### Task prompt
A complete answer lists every line of the material where the string "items" occurs.

### Records provided
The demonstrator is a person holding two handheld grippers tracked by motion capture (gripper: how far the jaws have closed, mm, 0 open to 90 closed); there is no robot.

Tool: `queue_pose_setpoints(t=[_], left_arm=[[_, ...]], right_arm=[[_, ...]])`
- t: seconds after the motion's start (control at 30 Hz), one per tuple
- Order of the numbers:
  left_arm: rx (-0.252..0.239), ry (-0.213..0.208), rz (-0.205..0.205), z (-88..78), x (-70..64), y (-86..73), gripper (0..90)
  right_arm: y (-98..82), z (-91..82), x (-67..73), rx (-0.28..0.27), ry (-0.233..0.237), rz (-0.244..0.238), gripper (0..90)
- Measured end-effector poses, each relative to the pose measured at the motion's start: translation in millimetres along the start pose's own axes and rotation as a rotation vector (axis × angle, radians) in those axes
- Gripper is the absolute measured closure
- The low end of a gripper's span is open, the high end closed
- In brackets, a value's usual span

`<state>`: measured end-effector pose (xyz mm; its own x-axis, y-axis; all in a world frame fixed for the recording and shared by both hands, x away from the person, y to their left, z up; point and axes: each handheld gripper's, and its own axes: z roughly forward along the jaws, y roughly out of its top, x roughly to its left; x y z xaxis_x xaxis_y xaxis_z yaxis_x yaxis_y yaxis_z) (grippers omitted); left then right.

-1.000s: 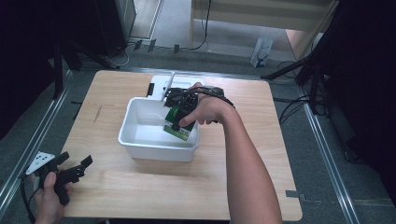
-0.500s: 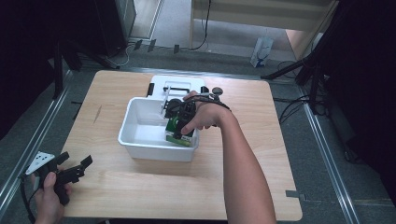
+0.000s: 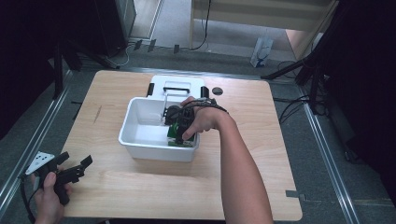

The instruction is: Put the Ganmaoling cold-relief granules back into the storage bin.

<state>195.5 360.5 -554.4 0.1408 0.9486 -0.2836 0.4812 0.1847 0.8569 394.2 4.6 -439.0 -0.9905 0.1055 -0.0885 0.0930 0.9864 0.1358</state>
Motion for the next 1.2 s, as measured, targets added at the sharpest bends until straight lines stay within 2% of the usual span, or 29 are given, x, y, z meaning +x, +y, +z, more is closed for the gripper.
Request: queue_pose_setpoints(t=[0.07, 0.1, 0.17, 0.27, 0.3, 0.47, 0.53, 0.67, 0.7, 0.73, 0.77, 0.83, 0.87, 0.9, 1.03, 1.2], left_arm=[[0.001, 0.000, 0.001, 0.0, 0.1, 0.0, 1.1], [0.001, -0.001, 0.001, 0.1, 0.1, 0.0, 1.1], [0.001, -0.001, 0.001, 0.1, 0.0, 0.0, 1.1], [0.000, -0.001, 0.003, 0.1, 0.1, 0.1, 1.1], [-0.003, 0.000, -0.001, 0.3, -0.1, 0.0, 1.1], [0.000, 0.004, 0.000, 0.6, -0.8, 0.2, 1.1], [0.001, 0.005, 0.001, 0.7, -0.9, 0.2, 1.1], [0.005, 0.007, 0.005, 0.8, -1.0, 0.3, 1.1], [0.005, 0.007, 0.005, 0.8, -1.0, 0.3, 1.1], [0.006, 0.008, 0.005, 0.8, -1.0, 0.3, 1.1], [0.005, 0.009, 0.005, 0.7, -1.0, 0.3, 1.1], [0.005, 0.009, 0.004, 0.8, -1.0, 0.3, 1.1], [0.005, 0.009, 0.004, 0.7, -1.0, 0.3, 1.1], [0.005, 0.009, 0.004, 0.7, -1.0, 0.3, 1.1], [0.005, 0.011, 0.005, 0.8, -1.1, 0.3, 1.0], [0.007, 0.011, 0.004, 0.7, -1.0, 0.3, 1.1]], right_arm=[[-0.5, -0.2, 1.6, 0.003, 0.004, 0.003, 14.6], [-0.6, -3.2, 1.8, -0.011, 0.013, 0.024, 12.9], [-0.5, -10.0, -1.0, -0.040, 0.005, 0.055, 12.7], [0.0, -16.7, -3.1, -0.065, -0.004, 0.078, 11.7], [-0.1, -26.1, -5.0, -0.078, -0.005, 0.109, 6.7], [-5.4, -47.9, -4.5, -0.129, -0.007, 0.144, 0.8], [-10.7, -58.6, -2.8, -0.153, -0.005, 0.160, 0.0], [-22.8, -75.2, -4.1, -0.200, -0.048, 0.216, 0.0], [-22.8, -75.2, -4.1, -0.200, -0.048, 0.216, 0.0], [-27.1, -79.4, -4.5, -0.217, -0.051, 0.238, 0.0], [-38.2, -86.6, -6.7, -0.236, -0.075, 0.277, 0.0], [-42.3, -88.2, -7.7, -0.238, -0.084, 0.290, 0.0], [-47.9, -90.0, -8.9, -0.239, -0.097, 0.309, 0.0], [-60.1, -92.0, -11.2, -0.241, -0.114, 0.350, 0.0], [-79.5, -92.5, -14.1, -0.247, -0.131, 0.403, 0.0], [-115.8, -90.1, -17.1, -0.264, -0.146, 0.519, 0.0]])
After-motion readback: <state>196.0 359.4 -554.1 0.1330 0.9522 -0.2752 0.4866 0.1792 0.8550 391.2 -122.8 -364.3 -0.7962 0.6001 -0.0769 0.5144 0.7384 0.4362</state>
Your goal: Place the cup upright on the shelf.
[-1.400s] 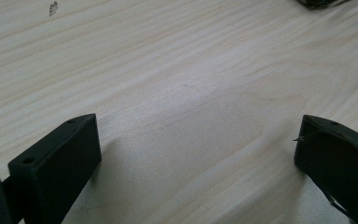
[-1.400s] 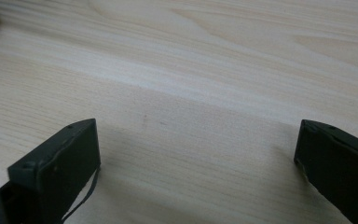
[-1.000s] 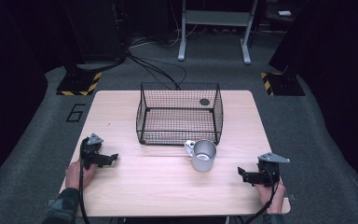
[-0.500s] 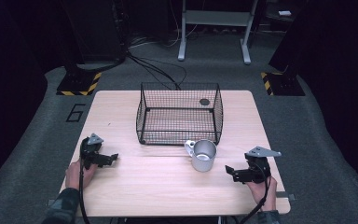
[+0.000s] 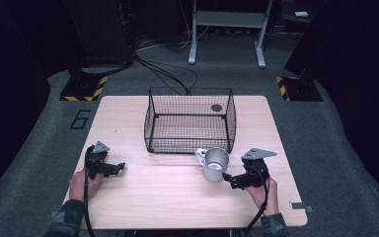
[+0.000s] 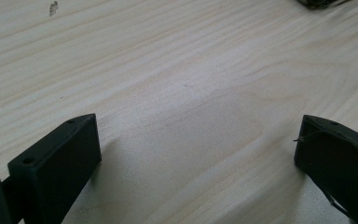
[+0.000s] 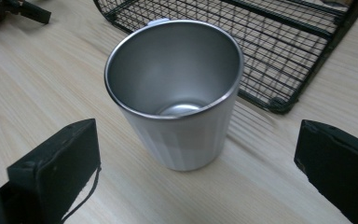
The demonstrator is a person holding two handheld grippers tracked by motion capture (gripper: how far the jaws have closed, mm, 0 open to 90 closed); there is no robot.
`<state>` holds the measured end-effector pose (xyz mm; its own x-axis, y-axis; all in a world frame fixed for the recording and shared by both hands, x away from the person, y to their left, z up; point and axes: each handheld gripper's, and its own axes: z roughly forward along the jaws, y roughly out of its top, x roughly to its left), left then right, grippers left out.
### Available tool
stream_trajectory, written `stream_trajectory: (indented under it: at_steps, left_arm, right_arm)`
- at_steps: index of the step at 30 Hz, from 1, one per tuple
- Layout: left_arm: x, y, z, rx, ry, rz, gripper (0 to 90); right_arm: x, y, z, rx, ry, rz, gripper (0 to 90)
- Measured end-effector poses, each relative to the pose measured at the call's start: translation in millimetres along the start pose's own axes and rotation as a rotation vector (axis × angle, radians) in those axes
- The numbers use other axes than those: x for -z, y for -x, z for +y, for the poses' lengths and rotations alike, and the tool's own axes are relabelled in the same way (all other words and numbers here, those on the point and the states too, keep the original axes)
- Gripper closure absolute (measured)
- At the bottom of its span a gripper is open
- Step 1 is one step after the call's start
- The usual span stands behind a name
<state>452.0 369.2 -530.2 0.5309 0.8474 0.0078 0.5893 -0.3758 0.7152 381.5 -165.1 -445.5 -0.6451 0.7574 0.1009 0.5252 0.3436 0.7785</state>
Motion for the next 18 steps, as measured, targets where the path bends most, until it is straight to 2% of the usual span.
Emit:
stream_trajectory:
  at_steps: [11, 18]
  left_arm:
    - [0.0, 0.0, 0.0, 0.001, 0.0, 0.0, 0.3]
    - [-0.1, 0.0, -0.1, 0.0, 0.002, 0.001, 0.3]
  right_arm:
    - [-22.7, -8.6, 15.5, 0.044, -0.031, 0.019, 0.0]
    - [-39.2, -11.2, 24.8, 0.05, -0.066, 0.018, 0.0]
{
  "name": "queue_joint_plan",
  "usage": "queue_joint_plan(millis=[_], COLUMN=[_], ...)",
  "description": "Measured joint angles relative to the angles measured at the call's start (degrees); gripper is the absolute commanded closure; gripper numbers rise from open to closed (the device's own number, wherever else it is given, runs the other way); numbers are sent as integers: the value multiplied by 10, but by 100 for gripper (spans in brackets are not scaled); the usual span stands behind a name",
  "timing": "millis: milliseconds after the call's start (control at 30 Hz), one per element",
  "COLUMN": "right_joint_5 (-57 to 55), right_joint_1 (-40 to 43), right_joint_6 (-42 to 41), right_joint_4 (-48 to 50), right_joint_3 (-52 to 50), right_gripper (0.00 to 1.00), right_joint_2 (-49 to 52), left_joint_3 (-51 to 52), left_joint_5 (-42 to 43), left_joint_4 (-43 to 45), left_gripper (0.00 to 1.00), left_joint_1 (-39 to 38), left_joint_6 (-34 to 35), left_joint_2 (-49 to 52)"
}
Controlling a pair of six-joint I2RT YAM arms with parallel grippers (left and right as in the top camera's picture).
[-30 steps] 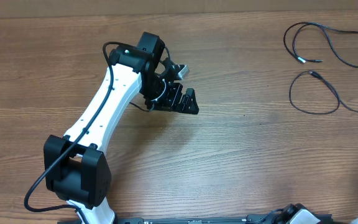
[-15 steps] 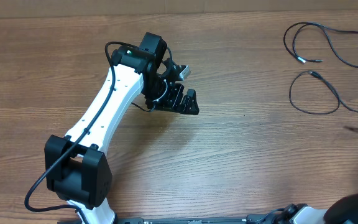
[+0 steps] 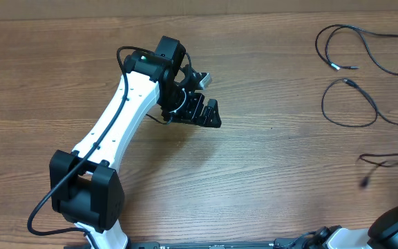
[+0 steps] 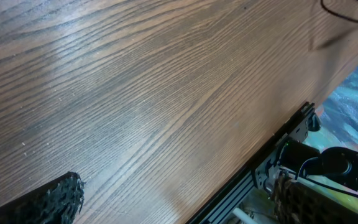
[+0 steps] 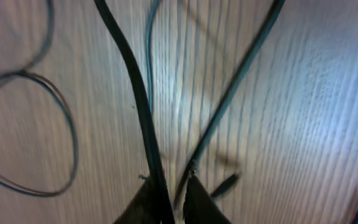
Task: Untangle cables
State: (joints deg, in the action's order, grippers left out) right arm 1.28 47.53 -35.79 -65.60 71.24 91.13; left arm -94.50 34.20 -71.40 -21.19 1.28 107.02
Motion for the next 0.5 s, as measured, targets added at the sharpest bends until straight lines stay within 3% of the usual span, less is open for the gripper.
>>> queue_joint_plan(millis=[267, 333, 433, 500], right_joint_5=[19, 22, 26, 29], right_joint_1=[-5, -5, -5, -7], right_joint_6=[-1, -3, -6, -5], right_joint_4=[76, 96, 125, 143], right_joint_3=[-103, -123, -151, -171], right_gripper=[85, 79, 48, 20], right_joint_2=[0, 0, 0, 0], left_joint_3=[0, 0, 0, 0], left_joint_5=[0, 0, 0, 0], left_joint_4=[-4, -4, -4, -4], left_gripper=[0, 0, 0, 0], left_joint_1=[0, 0, 0, 0], left_joint_6=[0, 0, 0, 0], left_joint_2=[0, 0, 0, 0])
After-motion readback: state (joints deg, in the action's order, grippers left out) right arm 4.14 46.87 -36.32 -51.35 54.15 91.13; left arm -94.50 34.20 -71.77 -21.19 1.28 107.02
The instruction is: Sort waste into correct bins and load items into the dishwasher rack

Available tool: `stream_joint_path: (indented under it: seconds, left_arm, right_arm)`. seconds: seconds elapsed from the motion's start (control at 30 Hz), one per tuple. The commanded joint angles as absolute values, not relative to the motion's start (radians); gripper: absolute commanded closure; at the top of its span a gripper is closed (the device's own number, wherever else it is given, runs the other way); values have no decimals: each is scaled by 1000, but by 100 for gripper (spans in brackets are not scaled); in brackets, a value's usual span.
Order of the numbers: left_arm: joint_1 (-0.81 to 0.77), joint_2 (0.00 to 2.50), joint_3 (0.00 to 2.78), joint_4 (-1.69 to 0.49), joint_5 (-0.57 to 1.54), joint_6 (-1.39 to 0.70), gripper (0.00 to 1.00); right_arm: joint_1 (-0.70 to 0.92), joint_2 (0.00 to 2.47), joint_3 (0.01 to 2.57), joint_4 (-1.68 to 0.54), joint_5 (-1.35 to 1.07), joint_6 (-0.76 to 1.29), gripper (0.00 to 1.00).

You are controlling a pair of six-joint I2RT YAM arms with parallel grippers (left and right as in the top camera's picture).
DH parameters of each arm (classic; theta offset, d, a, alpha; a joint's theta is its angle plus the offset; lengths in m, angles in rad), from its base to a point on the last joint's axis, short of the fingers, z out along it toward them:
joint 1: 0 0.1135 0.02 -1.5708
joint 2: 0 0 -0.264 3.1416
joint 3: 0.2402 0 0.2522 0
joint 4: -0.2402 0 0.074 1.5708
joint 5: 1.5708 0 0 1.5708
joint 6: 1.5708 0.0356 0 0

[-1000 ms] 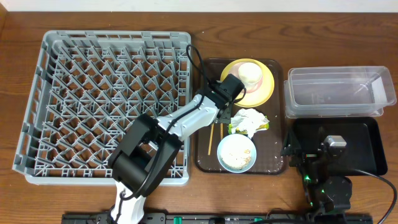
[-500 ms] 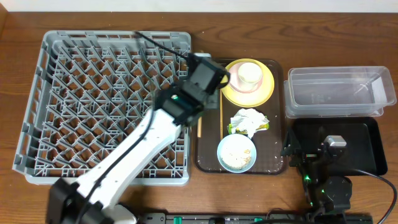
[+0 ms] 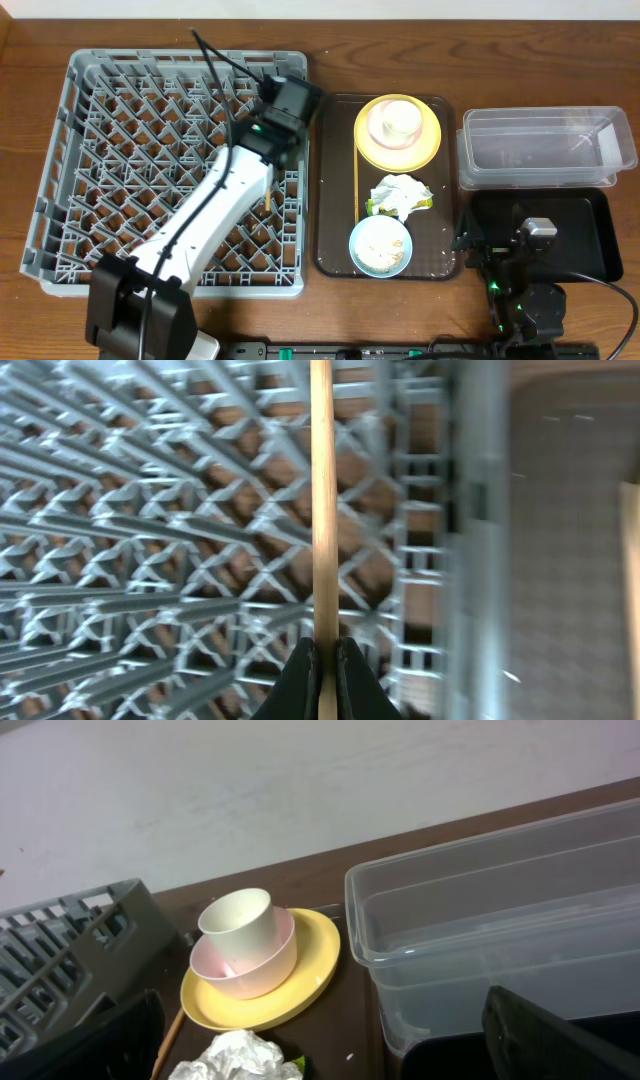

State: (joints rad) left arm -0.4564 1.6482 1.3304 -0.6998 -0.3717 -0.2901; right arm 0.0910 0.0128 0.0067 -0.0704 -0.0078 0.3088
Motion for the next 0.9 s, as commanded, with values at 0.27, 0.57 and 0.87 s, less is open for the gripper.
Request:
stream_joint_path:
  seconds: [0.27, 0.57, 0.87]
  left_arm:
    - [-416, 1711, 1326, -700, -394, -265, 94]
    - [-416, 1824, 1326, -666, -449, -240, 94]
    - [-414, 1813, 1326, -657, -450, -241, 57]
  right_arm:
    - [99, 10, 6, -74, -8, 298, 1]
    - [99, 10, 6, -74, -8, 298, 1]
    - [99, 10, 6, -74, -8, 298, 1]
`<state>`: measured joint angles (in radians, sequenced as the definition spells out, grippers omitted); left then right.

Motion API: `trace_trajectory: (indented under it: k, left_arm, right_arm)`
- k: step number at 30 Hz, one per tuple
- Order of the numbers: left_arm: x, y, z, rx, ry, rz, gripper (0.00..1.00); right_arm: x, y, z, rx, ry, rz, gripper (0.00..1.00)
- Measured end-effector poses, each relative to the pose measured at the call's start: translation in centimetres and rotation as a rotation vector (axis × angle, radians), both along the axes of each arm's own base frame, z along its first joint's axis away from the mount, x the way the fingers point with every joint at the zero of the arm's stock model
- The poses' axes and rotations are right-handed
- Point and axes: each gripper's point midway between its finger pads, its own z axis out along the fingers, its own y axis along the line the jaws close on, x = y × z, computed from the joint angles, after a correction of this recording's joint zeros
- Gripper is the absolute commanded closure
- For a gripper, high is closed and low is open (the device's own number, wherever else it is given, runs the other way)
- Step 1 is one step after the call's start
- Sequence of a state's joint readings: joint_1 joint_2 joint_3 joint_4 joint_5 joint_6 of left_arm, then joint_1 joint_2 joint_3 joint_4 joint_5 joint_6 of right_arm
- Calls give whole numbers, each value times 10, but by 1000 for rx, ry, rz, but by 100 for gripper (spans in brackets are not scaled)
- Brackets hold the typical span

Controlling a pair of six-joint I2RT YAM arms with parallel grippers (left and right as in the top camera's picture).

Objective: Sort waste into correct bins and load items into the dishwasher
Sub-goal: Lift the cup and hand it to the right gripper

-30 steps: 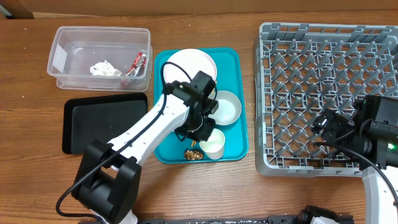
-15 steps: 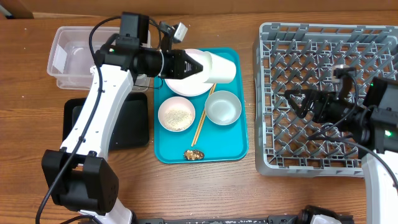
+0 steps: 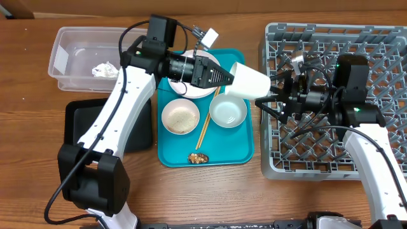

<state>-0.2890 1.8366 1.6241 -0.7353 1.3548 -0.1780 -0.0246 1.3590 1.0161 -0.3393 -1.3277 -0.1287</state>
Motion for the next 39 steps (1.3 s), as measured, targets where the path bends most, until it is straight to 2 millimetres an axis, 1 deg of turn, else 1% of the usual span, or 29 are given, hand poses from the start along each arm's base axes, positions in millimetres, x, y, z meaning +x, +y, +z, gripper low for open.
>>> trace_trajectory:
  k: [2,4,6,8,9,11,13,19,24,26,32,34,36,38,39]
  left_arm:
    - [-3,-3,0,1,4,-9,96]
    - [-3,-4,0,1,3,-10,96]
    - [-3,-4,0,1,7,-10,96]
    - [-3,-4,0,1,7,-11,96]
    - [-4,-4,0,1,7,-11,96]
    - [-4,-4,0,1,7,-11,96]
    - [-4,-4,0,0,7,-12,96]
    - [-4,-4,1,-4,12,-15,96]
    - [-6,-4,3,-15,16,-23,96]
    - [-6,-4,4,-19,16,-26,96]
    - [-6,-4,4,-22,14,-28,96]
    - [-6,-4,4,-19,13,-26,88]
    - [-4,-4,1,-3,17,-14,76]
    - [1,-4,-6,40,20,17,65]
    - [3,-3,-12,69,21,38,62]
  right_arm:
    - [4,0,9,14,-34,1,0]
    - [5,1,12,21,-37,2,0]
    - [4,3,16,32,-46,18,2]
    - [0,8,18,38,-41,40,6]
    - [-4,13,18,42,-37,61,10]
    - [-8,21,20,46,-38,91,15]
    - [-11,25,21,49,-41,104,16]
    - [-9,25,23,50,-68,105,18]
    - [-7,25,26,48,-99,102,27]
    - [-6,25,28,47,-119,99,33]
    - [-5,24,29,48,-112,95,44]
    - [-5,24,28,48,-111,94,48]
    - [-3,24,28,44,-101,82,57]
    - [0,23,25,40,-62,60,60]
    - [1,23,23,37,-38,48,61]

### Answer below
The instruction is: Sort waste into correct bins and load items into the dishwasher rack
Objective: Sort waste into correct bins and load items into the dishwasher

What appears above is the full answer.